* _Your objective_
Write out, word for word, the line that contains "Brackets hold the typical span" and each line after it down to the last line of the data below. Include nothing more.

----------

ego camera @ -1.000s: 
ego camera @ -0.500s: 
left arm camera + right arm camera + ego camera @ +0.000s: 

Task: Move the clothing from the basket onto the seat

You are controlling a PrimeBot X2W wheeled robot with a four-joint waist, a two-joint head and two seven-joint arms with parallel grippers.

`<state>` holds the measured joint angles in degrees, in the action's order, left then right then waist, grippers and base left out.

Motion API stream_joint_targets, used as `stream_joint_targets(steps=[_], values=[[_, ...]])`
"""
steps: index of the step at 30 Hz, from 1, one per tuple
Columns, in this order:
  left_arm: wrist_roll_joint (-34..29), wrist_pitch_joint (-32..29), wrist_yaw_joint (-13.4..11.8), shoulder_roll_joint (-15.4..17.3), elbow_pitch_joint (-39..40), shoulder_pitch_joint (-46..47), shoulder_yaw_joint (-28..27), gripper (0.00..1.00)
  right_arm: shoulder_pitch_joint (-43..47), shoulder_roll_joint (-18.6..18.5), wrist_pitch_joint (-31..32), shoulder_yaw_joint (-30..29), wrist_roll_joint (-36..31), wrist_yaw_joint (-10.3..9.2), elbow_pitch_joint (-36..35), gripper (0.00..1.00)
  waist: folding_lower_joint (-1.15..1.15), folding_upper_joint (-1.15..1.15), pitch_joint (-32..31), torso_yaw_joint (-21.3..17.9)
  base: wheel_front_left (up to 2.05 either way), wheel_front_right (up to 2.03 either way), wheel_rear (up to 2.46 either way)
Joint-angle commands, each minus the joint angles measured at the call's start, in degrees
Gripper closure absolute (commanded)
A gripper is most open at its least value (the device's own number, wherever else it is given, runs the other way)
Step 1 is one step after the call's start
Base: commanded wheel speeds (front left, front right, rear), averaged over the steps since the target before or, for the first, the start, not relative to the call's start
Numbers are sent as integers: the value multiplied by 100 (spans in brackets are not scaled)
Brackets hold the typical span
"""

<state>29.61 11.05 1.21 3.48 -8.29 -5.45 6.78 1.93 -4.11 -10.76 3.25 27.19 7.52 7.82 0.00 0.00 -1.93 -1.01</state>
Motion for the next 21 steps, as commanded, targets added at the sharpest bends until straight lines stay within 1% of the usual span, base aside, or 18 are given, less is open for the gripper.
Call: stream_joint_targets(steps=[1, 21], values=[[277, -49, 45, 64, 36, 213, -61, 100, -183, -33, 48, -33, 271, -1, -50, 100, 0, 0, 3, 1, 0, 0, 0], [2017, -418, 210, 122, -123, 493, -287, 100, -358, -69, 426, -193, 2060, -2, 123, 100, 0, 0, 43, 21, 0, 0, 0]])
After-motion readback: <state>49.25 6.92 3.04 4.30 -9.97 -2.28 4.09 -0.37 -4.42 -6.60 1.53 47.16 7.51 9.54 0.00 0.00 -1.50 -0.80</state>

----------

* _Reply_
Brackets hold the typical span
"""

<state>29.61 11.05 1.21 3.48 -8.29 -5.45 6.78 1.93 -4.11 -10.76 3.25 27.19 7.52 7.82 0.00 0.00 -1.93 -1.01</state>
Motion for the next 21 steps, as commanded, targets added at the sharpest bends until straight lines stay within 1% of the usual span, base aside, or 18 are given, less is open for the gripper.
Call: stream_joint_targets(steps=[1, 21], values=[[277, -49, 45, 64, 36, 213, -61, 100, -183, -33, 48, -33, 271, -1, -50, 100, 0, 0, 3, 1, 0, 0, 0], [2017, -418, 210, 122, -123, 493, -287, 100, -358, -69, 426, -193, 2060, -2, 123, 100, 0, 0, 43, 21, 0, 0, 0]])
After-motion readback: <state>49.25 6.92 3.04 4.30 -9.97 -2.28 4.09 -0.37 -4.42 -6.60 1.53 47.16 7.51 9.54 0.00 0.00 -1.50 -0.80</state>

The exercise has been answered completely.